The arch number is treated by the cache as 'if arch number is
different from cached arch number, flush cache' (this is in
seccomp_cache_check). The last two (ip and args) are treated exactly
the same way in this patch: if the filter loads the arguments at all,
the syscall is marked non-cacheable for any architecture number.
The struct seccomp_data is the only external thing the filter may
access.
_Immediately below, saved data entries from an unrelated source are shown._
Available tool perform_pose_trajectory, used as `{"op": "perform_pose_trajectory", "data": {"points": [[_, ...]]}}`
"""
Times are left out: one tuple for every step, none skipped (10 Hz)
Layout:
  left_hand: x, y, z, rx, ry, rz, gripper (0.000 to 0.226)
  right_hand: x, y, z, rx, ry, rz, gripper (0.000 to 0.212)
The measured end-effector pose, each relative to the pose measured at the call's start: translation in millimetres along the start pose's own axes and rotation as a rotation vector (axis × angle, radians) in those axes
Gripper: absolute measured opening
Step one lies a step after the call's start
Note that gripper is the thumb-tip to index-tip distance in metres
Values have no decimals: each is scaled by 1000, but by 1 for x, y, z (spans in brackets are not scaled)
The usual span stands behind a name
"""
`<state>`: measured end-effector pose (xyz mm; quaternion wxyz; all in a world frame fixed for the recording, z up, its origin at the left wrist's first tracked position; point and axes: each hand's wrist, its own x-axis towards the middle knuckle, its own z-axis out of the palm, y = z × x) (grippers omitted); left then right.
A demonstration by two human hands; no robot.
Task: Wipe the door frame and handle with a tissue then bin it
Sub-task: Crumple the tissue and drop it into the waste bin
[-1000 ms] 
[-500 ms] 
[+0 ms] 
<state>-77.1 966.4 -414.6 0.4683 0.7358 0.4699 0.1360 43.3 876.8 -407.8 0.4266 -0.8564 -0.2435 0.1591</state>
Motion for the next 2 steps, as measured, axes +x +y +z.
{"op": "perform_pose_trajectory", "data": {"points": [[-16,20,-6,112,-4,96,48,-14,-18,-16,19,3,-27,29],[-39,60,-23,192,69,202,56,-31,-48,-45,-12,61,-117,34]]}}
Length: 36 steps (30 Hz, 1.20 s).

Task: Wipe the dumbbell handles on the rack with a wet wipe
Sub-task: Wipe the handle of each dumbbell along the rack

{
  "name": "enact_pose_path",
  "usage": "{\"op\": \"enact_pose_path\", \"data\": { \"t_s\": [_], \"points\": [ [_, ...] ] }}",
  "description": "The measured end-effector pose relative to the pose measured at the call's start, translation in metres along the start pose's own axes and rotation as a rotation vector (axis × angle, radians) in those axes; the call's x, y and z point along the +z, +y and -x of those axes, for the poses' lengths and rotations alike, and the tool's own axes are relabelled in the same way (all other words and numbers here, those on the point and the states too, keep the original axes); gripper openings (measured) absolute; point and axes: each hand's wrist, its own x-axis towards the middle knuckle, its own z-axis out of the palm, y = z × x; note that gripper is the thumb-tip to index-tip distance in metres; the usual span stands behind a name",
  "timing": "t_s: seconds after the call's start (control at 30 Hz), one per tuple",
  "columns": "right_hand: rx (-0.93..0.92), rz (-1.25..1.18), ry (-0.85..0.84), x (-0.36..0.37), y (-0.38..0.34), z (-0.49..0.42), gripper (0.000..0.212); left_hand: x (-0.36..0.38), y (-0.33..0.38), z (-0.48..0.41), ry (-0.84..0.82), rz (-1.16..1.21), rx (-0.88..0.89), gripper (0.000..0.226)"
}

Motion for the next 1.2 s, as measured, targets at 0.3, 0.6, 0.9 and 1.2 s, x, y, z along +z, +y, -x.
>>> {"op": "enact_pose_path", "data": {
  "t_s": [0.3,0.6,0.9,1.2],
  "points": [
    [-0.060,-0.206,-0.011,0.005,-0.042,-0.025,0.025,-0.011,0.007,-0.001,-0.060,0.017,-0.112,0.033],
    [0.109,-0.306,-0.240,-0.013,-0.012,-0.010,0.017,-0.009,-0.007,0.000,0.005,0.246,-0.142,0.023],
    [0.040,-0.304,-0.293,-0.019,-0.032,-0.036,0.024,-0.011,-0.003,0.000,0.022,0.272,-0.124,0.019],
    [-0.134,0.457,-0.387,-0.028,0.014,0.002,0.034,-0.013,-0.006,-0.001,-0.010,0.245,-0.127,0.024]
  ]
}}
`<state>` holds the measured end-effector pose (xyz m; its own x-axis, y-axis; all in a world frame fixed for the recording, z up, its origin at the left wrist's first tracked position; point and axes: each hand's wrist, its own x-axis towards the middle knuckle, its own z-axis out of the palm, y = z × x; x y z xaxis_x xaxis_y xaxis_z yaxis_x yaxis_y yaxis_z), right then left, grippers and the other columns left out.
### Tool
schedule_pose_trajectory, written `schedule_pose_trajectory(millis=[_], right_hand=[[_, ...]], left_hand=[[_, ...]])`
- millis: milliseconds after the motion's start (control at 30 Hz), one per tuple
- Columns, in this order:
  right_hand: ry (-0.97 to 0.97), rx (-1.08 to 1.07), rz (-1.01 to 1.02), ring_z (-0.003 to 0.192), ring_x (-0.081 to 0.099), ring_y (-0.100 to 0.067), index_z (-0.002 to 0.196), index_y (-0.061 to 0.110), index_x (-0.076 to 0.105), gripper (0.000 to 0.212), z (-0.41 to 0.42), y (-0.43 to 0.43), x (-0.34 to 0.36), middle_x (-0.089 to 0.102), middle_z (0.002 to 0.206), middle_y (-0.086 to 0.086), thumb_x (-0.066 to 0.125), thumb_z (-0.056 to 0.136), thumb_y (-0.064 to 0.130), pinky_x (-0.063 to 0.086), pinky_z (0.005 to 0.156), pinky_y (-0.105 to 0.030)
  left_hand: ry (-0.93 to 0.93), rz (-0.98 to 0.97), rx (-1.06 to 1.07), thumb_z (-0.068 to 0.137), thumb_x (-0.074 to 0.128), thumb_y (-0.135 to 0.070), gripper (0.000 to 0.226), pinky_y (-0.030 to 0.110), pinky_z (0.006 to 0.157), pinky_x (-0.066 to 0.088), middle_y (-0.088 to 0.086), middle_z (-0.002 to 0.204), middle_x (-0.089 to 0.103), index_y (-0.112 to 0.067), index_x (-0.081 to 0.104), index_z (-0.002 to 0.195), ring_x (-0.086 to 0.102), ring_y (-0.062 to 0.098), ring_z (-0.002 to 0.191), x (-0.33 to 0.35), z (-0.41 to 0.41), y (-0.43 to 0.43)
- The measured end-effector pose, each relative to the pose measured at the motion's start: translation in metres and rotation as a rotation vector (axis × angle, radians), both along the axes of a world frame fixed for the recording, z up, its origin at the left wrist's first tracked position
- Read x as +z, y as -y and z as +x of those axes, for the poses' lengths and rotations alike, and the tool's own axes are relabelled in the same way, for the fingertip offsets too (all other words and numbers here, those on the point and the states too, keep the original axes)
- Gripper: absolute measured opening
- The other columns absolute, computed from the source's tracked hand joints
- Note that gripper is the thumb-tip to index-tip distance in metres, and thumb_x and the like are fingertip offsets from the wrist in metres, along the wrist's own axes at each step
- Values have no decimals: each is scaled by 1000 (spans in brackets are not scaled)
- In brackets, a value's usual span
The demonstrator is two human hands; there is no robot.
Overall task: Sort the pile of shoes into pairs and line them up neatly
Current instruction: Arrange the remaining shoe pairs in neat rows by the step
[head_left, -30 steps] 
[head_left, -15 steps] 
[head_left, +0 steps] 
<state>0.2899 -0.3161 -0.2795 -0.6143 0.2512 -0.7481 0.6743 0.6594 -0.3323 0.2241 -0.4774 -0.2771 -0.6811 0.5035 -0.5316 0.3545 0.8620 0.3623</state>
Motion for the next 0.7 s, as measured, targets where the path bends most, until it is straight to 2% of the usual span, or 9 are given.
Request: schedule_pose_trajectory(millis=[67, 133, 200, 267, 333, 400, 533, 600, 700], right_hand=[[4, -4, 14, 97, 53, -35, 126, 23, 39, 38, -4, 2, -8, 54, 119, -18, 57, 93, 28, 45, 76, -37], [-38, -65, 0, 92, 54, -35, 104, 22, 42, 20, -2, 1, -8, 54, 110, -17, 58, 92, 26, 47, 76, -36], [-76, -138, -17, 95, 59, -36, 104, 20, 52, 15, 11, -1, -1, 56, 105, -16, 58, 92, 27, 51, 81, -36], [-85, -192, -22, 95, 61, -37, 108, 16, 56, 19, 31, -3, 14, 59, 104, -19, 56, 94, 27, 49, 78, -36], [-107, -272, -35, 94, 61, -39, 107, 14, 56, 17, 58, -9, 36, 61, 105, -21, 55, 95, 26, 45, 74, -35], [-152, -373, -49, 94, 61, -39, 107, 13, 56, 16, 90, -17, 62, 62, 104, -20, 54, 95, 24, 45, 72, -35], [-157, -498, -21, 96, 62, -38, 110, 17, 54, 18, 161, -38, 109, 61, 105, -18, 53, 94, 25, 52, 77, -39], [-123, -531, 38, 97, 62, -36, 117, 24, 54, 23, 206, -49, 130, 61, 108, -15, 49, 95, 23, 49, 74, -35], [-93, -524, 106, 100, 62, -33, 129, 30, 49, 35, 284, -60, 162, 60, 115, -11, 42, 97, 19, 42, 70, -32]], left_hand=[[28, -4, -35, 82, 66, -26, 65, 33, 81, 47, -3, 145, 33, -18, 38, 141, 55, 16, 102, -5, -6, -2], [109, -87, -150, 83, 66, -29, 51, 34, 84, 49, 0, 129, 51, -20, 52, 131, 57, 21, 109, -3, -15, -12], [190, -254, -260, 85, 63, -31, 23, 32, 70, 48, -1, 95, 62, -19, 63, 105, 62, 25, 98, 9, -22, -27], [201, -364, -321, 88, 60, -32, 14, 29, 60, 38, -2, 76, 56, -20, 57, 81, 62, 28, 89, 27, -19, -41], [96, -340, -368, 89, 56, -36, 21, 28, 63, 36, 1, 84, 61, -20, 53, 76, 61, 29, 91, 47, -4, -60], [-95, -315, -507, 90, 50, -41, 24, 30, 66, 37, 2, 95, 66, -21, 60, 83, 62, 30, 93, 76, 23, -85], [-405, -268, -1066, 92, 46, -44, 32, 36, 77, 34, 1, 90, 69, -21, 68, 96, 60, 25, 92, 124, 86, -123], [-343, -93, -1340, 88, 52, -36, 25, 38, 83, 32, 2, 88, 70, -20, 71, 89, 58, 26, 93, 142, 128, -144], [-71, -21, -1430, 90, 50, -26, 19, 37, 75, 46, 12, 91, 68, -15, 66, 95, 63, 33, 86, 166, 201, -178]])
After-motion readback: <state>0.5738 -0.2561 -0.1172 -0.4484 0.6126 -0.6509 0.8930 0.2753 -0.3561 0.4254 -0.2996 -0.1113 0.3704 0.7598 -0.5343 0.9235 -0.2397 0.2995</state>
It is also cBPF so it cannot contain maps to store special
states between runs. Therefore a seccomp filter is pure function. If
we know given some inputs (the syscall number and arch number) the
function will not evaluate any other inputs before returning, then we
can safely cache with just the inputs in concern.
As for the overhead, on my x86_64 with gcc 10.2.0, seccomp_cache_check
compiles into:
if (unlikely(syscall_nr < 0 || syscall_nr >= NR_syscalls))
return false;
0xffffffff8120fdb3 <+99>: movsxd rdx,DWORD PTR [r12]
0xffffffff8120fdb7 <+103>: cmp edx,0x1b7
0xffffffff8120fdbd <+109>: ja 0xffffffff8120fdf9 <__seccomp_filter+169>
if (unlikely(thread_data->last_filter != sfilter ||
thread_data->last_arch != sd->arch)) {
0xffffffff8120fdbf <+111>: mov rdi,QWORD PTR [rbp-0xb8]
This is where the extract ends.